Friday, October 21, 2011

Love Letter to Lacroix

Lately I have been thinking a lot about and collecting French Haute Couture from the mid 1980s to the late 1990s. The Paris runways are always decadent and über glamorous, but this particular time period bore fashions that were particularly Baroque in their luxe. Of course, Karl Lagerfeld at Chanel is an obvious example, with his icy elegance as are Galliano and McQueen, but lately I've been obsessing on Christian Lacroix and his legacy of fantastical creations that summed up that era with an exuberant joie de vivre. 

I first fell in love with the designs of Christian Lacroix as a young girl, hungrily flipping through fashion magazines. I recall the first image was of his iconic silver haired model/muse Marie Seznec in a giant poufy skirt and laced bodice, a dizzying cross between a towering strawberry shortcake and Marie Antoinette on hallucinogens. 

Unlike other designers, whom you practically need a chisel to crack through the impenetrable façade of reserved sophistication and cool, with Lacroix's creations you are invited into the fantasy to revel at the technicolor plumage, exotic patterns that rhapsodically clash in the most brilliant way, all tied together with endless ropes of sparkling rhinestones. 

During Christian Lacroix's runway extravaganzas, the models would invite you in to their cabaret with cheeky rouged smiles and flirty glances, making the clothes seem extra sexy, approachable, even touchable. Wearing Lacroix, you would be the life of the party or even the party itself, decked out like an iced pink champagne cake.

Next is a fantastic early Christian Lacroix runway show from 1988.

In the above video at 1:55 is a model in a yellow and black jeweled bustier with a canary yellow chignon who is wearing the large Christian Lacroix gold cross necklace that we are currently featuring in the Pearl Modern store.

                                                                                 available here


Below is an incredible black and gold ensemble from 2007.      

An artistic masterpiece from 2009.

Below, a gorgeous Baroque brooch by Christian Lacroix!

                                                                                                                                           available here

Next, we have a Christian Lacroix runway show from the Fall/Winter of 2002/2003.
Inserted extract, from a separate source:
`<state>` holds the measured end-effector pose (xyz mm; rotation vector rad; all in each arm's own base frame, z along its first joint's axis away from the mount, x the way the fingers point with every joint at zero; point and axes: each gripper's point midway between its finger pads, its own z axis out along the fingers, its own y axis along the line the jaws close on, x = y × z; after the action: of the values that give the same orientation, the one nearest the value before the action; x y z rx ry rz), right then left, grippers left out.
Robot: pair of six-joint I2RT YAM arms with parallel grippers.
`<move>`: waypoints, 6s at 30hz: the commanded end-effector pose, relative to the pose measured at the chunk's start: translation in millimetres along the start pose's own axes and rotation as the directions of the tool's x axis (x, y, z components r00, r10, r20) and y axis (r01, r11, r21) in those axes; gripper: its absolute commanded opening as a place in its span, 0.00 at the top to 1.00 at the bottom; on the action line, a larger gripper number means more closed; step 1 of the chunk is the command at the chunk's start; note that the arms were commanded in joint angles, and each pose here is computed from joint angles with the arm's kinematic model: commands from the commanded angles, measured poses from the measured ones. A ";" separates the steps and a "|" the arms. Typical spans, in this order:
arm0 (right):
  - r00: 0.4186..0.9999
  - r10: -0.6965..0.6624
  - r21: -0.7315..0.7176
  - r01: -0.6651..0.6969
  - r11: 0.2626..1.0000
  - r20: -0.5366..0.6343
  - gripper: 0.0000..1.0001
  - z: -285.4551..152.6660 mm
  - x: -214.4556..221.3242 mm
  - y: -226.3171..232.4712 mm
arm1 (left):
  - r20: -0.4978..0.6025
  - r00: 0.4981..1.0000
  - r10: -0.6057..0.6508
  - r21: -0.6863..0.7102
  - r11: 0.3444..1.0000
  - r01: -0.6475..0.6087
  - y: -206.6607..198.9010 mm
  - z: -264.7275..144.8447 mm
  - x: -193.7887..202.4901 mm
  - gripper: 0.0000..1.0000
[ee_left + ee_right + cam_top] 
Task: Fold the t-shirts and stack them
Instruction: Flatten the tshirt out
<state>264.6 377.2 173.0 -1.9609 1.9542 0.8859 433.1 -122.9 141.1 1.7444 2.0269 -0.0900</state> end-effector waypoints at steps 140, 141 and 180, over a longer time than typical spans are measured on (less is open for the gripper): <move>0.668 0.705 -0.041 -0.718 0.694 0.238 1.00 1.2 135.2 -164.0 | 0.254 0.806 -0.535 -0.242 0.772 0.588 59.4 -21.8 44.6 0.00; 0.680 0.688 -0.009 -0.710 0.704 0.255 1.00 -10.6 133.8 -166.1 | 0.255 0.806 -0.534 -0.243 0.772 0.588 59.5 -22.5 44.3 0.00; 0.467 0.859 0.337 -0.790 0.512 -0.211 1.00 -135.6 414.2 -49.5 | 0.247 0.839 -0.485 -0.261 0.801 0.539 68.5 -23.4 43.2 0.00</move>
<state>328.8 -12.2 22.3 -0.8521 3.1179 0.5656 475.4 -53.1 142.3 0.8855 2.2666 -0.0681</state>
I truly miss Christian Lacroix and the magic he created every Spring and Fall. He was a master couturier at the highest technical level, but most of all, he was a genius visual artist, a painter whose media was the lightest tulle, the richest velvet and the most divine feathers. 

In closing, we have a tremendous Christian Lacroix runway show from 2003.

1 comment:

  1. It's really helpful to hear you enthuse about Christian Lacroix. I have always loved the colour and theatre of his shows, but been increasingly mystified by his clothes. Who could wear them, and to where? I'm far often far too practical about clothes. Could I run in it? Can I put a coat over it? How is this cleaned etc. And as the owner of a natural j cup bra, there are always the 'How do I wear that without a bra? How would I wear that with a bra? reality issues.
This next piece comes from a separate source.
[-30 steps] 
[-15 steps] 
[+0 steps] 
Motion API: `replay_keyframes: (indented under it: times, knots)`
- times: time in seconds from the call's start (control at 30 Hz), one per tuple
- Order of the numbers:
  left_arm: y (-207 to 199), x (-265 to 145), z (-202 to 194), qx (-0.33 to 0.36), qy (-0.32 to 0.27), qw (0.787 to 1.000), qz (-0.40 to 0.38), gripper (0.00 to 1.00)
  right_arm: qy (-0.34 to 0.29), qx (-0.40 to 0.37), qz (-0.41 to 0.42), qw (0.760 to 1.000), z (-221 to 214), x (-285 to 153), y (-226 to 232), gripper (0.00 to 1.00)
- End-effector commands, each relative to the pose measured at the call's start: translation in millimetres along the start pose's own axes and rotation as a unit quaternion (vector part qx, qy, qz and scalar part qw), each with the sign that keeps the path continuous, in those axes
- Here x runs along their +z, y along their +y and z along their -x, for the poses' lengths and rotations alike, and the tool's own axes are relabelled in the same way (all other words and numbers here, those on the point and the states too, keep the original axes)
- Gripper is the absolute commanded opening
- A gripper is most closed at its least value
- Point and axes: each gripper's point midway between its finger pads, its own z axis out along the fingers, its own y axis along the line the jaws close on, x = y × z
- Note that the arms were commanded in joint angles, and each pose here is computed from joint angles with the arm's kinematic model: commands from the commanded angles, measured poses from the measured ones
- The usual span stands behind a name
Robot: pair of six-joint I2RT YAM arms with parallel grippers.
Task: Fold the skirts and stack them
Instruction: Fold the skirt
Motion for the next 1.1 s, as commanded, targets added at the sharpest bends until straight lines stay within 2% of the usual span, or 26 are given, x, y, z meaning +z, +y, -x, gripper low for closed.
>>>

    I loved his mastery of tailoring, as so well depicted in the 1988 vid. (Thanks for that) They are so much fun and totally wearable, (still) and make-able. But as time has passed his designs have become more de-constructed, fantastic and often slashed to the waist. He is not the only haute couture designer who's work I admire but feel unfortunately increasingly distanced from. But it is these practical issues that ignited my love of vintage, and why I now make clothes based on designs from about 1915-45 because as far as body shape, and if needed, practicality is concerned, they are far more democratic and forgiving.

    I'm not having a moan though, great post, and bloody great site. You keep me inspired.